Dough is a 2015 British-Hungarian stoner comedy film directed by John Goldschmidt and written by Jonathan Benson and Jez Freedman released to mixed reviews.

==Plot==
Nat Dayan, the owner of a Jewish bakery, hires Muslim African immigrant Ayyash Habimana to work in the shop.
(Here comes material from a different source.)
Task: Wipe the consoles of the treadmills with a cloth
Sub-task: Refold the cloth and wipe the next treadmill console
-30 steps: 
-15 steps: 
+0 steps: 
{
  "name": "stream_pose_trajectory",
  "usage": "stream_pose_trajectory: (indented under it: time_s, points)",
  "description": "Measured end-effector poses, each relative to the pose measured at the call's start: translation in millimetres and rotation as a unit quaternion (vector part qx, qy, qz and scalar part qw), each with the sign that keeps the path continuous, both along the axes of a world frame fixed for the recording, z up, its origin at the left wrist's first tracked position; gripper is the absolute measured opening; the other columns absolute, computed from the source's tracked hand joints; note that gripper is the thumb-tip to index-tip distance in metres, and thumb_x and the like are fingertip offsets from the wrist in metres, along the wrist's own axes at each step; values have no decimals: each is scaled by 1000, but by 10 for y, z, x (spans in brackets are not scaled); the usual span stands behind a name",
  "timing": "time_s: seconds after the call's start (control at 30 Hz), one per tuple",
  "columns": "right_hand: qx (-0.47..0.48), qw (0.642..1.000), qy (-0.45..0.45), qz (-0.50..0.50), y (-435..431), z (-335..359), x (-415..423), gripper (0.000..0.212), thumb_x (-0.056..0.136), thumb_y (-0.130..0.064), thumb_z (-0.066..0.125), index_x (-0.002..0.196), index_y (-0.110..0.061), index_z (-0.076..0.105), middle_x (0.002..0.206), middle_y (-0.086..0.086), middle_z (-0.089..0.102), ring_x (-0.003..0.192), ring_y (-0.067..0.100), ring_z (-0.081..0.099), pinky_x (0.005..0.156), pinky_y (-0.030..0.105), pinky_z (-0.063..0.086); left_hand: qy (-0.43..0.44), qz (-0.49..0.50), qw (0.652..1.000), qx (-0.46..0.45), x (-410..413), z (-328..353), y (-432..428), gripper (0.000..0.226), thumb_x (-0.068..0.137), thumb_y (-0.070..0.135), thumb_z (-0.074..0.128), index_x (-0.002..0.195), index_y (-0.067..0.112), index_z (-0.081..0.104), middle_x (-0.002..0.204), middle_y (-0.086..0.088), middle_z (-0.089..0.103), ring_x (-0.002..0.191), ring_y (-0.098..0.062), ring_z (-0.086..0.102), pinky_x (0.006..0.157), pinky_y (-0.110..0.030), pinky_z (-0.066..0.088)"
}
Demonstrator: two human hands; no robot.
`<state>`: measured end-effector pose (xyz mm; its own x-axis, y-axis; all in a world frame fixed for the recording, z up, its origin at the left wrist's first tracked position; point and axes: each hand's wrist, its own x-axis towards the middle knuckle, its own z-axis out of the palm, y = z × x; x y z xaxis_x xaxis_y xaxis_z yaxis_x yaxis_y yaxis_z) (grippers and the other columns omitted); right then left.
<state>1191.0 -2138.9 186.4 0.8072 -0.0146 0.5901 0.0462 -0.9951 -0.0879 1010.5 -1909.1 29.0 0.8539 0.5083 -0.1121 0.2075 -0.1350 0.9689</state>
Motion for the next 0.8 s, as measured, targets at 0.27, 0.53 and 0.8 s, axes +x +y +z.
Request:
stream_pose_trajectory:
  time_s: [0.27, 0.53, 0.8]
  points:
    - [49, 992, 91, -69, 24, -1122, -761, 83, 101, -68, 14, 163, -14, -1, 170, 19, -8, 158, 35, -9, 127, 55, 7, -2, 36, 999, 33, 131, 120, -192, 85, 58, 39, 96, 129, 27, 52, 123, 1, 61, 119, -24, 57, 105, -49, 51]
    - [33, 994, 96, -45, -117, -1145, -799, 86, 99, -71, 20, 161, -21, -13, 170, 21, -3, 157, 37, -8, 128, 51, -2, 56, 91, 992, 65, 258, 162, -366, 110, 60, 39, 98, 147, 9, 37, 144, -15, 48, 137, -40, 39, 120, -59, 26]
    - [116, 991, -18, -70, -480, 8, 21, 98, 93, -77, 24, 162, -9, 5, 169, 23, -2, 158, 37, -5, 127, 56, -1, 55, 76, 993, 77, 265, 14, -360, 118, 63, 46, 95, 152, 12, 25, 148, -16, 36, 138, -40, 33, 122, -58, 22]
Ayyash, who sells marijuana to support his mother, drops some into dough used for challah to hide it, but the marijuana accidentally gets mixed in, causing the challah to become popular.

==Cast==
- Jonathan Pryce as Nat Dayan – Baker
- Jerome Holder as Ayyash Habimama – Apprentice
- Philip Davis as Sam Cotton – Competitor
- Ian Hart as Victor Gerrard – Drug dealer
- Pauline Collins as Joanna Silverman – Lady friend
- Andrew Ellis as Lucas – Friend
- Malachi Kirby as Shaun – Friend
- Natasha Gordon as Safa Habimama – Mother
- Melanie Freeman as Olivia Dayan – Granddaughter

==Reception==
On Rotten Tomatoes, it has a score of 53% based on 60 reviews. Robbie Collin of Daily Telegraph reading; "Neither the social realism nor the stoner antics feel sufficiently thought-through, making Dough the definition of half-baked".